Volodymyr Stryzhevskyi Володимир Стрижевський

Personal information
- Date of birth: 4 May 1953
- Place of birth: Drohobych, Lviv Oblast, Ukrainian SSR, USSR
- Date of death: 15 November 2023 (aged 70)
- Place of death: Dnipro, Ukraine
- Position(s): Goalkeeper

Youth career
- Torpedo Lutsk

Senior career*
- Years: Team / Apps / (Gls)
- 1972–1973: SC Lutsk /  / (0)
- 1974: Zirka Kirovohrad / 16 / (0)
- 1975: Khvylya Khmelnytskyi /  / (0)
- 1976: Dynamo Kyiv /  / (0)
- 1977–1981: Dnipro Dnipropetrovsk / 17 / (0)
- 1980: → Kryvbas Kryvyi Rih (loan) / 10 / (0)
- 1982–1984: Kolos Mezhyrich / 128 / (0)
- 1985–1987: Kryvbas Kryvyi Rih / 87 / (0)

Managerial career
- 1987–1991: Dnipro Dnipropetrovsk (staff)
- 1992: Kryvbas Kryvyi Rih
- 1993: Veres Rivne
- 1994–1995: Podillya Khmelnytskyi
- 1996–1998: Zirka Kirovohrad (assistant)
- 1999–2000: Access-Esil Petropavlovsk
- 2001–2003: Volyn Lutsk (assistant)
- 2004: Esil-Bogatyr Petropavlovsk
- 2004–: Dnipro Dnipropetrovsk (staff)

= Volodymyr Stryzhevskyi =

Ukrainian footballer (1953–2023)

Volodymyr Serhiyovych Stryzhevskyi (Володимир Сергійович Стрижевський; 4 May 1953 – 15 November 2023) was a Soviet and Ukrainian football player, coach, and manager. He died on 15 November 2023, at the age of 70.

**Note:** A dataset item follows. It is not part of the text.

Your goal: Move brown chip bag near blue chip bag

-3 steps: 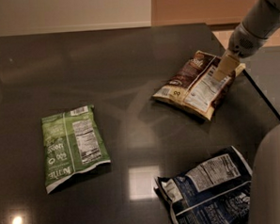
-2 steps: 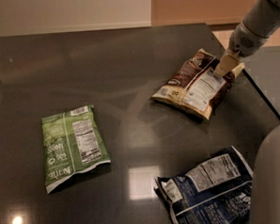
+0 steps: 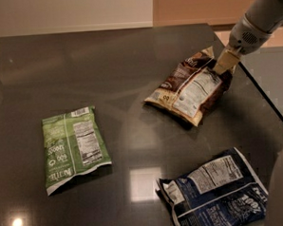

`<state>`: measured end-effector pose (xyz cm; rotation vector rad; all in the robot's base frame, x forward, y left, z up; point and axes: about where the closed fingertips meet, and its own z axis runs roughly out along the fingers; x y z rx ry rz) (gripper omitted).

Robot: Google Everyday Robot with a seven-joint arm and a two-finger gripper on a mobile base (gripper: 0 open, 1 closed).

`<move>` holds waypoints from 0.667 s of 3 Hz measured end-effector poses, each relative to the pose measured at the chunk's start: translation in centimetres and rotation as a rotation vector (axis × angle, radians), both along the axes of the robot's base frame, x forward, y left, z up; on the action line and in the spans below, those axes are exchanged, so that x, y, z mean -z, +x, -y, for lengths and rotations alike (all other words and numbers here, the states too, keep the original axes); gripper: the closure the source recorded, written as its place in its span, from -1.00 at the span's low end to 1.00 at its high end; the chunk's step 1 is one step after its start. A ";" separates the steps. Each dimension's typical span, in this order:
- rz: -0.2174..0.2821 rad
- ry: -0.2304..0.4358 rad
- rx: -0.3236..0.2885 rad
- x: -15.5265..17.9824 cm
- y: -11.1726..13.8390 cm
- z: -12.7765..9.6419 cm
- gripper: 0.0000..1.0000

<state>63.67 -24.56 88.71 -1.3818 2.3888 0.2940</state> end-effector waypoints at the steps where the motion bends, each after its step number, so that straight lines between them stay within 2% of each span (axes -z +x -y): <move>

Stryzhevskyi was a product of the Torpedo Lutsk football academy (today Volyn Lutsk). He began playing for the club's first team in 1971.

In 1976, he was invited to Dynamo Kyiv, but it was impossible to break into the main team. And then Stryzhevskyi moved to Dnipro.

He played for Dnipro during its crisis period of 1977-81. Together with the club, he went through relegation from the Vysshaya Liga (Soviet Top League), two years in the Pervaya Liga (Soviet First League) and a return to the top division. In total he played 17 matches, conceding 18 goals. He finished his career as a goalkeeper in Kolos Pavlohrad and Kryvbas.

Volodymyr Stryzhevskyi began his coaching career in 1987 as a goalkeeper coach. In the 1990s, he was the head coach of Kryvbas and Podillia Khmelnytskyi. Then he worked in Kazakhstan for 5 years.

Returning to Dnipro in 2004, he worked with children’s and youth teams of FC Dnipro.